In his suit, Kaplan points out prejudicial statements made by numerous officials – including Vermont’s governor – condemning Banyai and his range. The statements were published in The New York Times, This American Life radio program, and numerous other media outlets.

“These stories, which typically contained false, misleading, or inaccurate information about Plaintiff and Slate Ridge, were published frequently in order to tarnish Plaintiff’s reputation, stir unfounded and irrational fear and anxiety among residents and Vermont officials, and to pressure local government to aggressively intervene against the Plaintiff and Slate Ridge,” the lawsuit alleges. “Ultimately, the pressure imposed by a coalition of anti-gun activist residents, political actors and other activists worked. Plaintiff’s validly issued permit was revoked based on a convoluted and constitutionally defective application of zoning law, which was inexplicably upheld by the Vermont Supreme Court. Defendants, emboldened by media adulation and political support, aggressively sought to prosecute and punish Plaintiff by way of civil enforcement to compel Plaintiff to remove the building and shooting ranges he constructed on his property. However, Defendants’ conduct was not limited to just shutting down Slate Ridge. Through the civil enforcement action, Defendants unlawfully sought to force the deconstruction and removal of unrelated farming structures on Plaintiffs property. Far from questioning the significant overreach, abuse of power and egregious interference of private property rights, local residents, the media, and high-ranking government officials, including Governor Phil Scott, encouraged and cheered the violation of Plaintiffs civil rights every step of the way.”

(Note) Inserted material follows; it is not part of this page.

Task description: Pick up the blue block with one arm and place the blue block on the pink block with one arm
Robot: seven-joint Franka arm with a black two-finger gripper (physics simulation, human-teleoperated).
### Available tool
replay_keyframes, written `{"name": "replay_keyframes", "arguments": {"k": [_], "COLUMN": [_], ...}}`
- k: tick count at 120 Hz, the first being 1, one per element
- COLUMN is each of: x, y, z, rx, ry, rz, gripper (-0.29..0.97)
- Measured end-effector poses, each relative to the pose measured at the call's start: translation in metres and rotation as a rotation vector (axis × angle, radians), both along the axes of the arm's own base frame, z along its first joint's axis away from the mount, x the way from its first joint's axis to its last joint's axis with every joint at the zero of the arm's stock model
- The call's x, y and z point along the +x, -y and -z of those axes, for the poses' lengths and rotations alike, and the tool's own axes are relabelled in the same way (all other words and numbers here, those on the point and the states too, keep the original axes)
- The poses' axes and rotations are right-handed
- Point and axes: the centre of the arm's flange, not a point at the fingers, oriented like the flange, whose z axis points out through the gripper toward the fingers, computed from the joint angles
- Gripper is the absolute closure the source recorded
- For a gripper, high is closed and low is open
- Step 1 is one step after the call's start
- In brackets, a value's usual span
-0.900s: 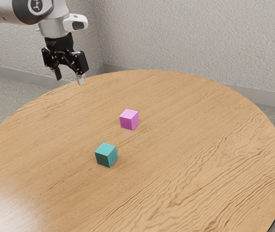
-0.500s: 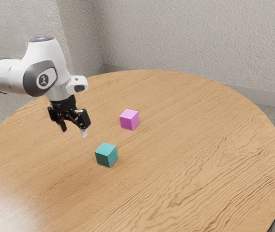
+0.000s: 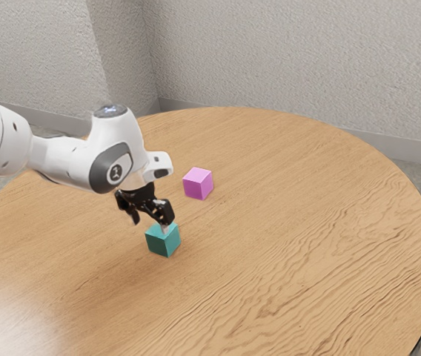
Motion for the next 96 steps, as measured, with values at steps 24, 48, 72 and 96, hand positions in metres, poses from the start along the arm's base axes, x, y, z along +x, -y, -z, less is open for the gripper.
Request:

Kaplan sought an injunction to prevent any harm from occurring in state court while he pursued federal relief, which is pending.

In his federal lawsuit, Banyai is seeking:

  • A finding that Defendants’ conduct constitutes a violation of Plaintiffs Second Amendment and Fourteenth Amendment rights under the United States Constitution.
  • An order terminating the permanent injunction filed against the Property prohibiting any firearms related activity.
  • An order reinstating the June 2018 Permit.  
  • An order enjoining and restraining Defendants from enforcing all prior, current or future orders requiring the deconstruction and removal of Plaintiffs gun ranges, berms and farm structures.  
  • Awarding actual, nominal, punitive, compensatory, and consequential damages in an amount to be determined at trial.
  • Awarding reasonable attorney’s fees and costs expended in connection with the prosecution of this action pursuant to 42 U.S.C. § 1988.
  • Awarding such other relief as this Court may deem just, proper, and equitable.

A GiveSendGo account has been established for Daniel Banyai, which seeks to raise funds for his legal defense.

Pawlet’s nonresponse

Neither Pawlet Town Board Chair Michael Beecher, nor Pawlet Town Attorney Merrill Bent, or First Constable David Ricard, Sr., responded to multiple calls or emails seeking their comments for this story.